» WHAT IS REQUIRED
Say how many lines of the material include "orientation". Give the number without any other text.

» PROVIDED MATERIAL
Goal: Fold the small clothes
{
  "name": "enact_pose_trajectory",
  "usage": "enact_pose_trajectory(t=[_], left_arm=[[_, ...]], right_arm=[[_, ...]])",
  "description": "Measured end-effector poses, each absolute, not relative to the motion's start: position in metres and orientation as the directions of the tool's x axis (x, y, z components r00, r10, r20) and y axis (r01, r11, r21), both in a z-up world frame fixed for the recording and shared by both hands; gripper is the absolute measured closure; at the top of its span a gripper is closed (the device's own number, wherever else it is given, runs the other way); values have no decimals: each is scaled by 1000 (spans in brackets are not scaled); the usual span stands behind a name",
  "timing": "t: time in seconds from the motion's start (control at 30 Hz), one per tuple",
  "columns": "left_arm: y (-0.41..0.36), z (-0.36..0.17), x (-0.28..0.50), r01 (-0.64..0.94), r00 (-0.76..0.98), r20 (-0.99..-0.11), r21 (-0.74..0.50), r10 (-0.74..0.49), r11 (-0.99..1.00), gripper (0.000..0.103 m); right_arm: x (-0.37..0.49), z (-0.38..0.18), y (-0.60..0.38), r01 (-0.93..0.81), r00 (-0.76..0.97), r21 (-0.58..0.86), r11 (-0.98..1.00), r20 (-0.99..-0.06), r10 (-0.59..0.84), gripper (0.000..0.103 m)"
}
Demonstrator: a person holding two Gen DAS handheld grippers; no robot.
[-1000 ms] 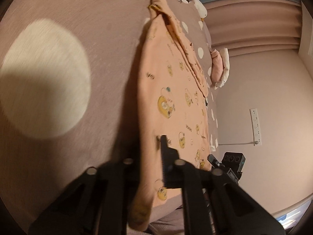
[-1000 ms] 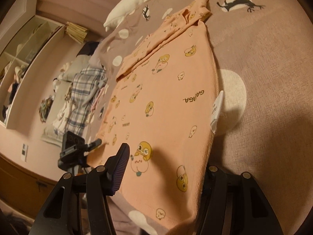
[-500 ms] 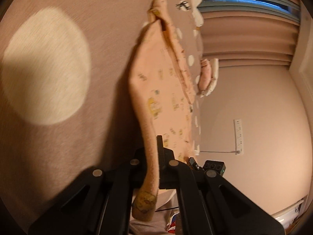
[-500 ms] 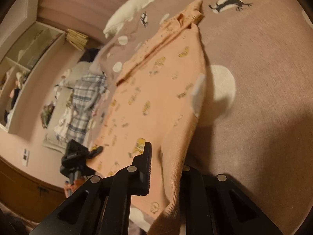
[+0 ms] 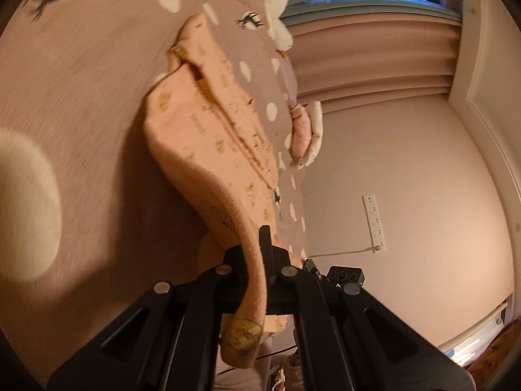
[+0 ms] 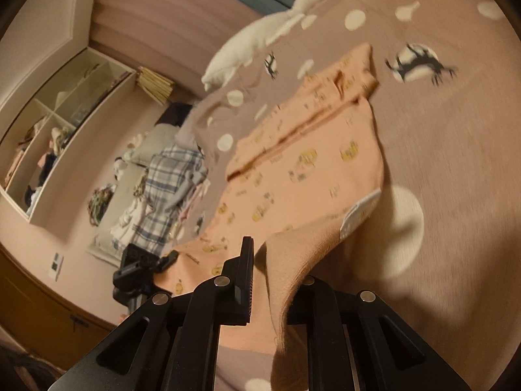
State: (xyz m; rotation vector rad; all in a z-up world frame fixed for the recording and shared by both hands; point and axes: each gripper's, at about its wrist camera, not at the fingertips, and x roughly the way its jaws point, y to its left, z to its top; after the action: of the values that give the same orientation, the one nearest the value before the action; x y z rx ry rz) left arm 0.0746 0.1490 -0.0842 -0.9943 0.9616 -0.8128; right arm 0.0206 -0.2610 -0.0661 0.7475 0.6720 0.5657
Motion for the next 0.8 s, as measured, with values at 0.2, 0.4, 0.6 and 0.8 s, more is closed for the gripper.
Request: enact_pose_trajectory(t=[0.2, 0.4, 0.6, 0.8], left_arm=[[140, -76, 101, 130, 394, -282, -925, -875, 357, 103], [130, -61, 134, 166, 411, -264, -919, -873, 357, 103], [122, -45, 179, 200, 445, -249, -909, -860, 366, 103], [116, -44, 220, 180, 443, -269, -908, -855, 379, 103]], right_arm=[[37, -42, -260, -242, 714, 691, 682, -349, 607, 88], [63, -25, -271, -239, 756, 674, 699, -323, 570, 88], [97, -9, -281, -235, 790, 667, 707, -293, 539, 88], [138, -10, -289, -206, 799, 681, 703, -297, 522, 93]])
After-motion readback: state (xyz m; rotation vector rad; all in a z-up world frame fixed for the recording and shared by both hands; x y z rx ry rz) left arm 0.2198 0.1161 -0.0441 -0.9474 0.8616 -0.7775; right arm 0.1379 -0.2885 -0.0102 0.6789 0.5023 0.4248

» RESPONSE TO THIS TASK
2